HRW souligne que ces refoulements « violent le droit d’asile prévu par la législation européenne » et exhorte l’UE à « commencer à faire preuve de solidarité avec les victimes à la frontière des deux côtés, qui souffrent et qui meurent ». En Biélorussie, souligne l’ONG, « la violence, des traitements inhumains et dégradants, ainsi que la pression exercée par les gardes-frontières biélorusses étaient monnaie courante ». Ces traitements ont pu « dans certains cas, constituer des actes de torture, en violation des obligations juridiques internationales de la Biélorussie ».

7.000 migrants à la frontière polonaise, 11 morts depuis cet été

« Alors que la Biélorussie a monté cette situation sans se soucier des conséquences humaines, la Pologne partage la responsabilité de la souffrance aiguë dans la zone frontalière », déclare Lydia Gall, experte pour l’Europe et l’Asie centrale à HRW, dans un communiqué.

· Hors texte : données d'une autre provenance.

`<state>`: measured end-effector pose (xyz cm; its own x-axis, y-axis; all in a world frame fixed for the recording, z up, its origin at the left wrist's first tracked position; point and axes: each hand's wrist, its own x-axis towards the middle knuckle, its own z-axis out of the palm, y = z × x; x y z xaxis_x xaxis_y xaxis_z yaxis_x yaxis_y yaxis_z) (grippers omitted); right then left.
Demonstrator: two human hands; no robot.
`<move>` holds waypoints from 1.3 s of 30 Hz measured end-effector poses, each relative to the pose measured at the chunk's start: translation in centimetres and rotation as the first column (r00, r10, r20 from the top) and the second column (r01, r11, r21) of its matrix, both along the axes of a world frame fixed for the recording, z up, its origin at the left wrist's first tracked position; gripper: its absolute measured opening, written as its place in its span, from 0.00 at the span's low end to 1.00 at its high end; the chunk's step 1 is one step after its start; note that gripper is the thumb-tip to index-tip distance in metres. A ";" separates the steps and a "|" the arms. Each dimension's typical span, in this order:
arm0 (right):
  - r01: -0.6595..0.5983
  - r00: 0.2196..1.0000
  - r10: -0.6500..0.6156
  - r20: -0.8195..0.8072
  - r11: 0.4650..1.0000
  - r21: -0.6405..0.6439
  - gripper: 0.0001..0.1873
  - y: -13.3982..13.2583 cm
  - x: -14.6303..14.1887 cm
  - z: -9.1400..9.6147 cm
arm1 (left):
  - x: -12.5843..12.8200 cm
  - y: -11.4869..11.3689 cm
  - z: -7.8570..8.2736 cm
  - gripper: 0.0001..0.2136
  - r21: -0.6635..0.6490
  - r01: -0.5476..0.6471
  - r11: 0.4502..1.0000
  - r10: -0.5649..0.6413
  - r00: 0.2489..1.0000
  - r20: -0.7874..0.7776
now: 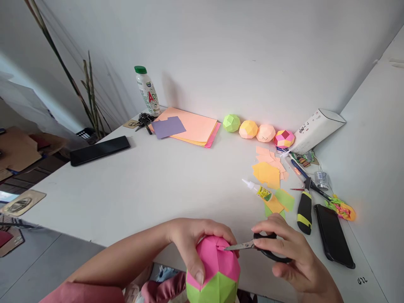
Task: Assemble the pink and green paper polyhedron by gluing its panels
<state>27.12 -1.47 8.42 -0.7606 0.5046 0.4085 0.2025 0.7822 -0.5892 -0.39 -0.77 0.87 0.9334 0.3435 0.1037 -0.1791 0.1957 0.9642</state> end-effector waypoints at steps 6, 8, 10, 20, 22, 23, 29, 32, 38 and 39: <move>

Elle exhorte Minsk et Varsovie à « mettre fin aux refoulements ping-pong et à permettre aux observateurs indépendants, notamment aux journalistes et aux défenseurs des droits de l’Homme, d’accéder aux zones frontalières actuellement soumises à des restrictions ».

Le rapport signale que trois personnes ont accusé les gardes-frontières polonais d’avoir séparé leurs familles, y compris les parents des enfants, en emmenant à l’hôpital ceux qui avaient besoin de soins médicaux mais en renvoyant les autres en Biélorussie. Les groupes d’aide estiment qu’au moins onze personnes sont mortes des deux côtés de la frontière depuis le début de la crise cet été, alors qu’environ 7.000 migrants sont désormais massés à la frontière selon la Biélorussie. Pour l’HRW, les deux gouvernements « ont l’obligation d’empêcher de nouveaux décès, en assurant un accès humanitaire régulier aux personnes bloquées dans la zone frontalière ».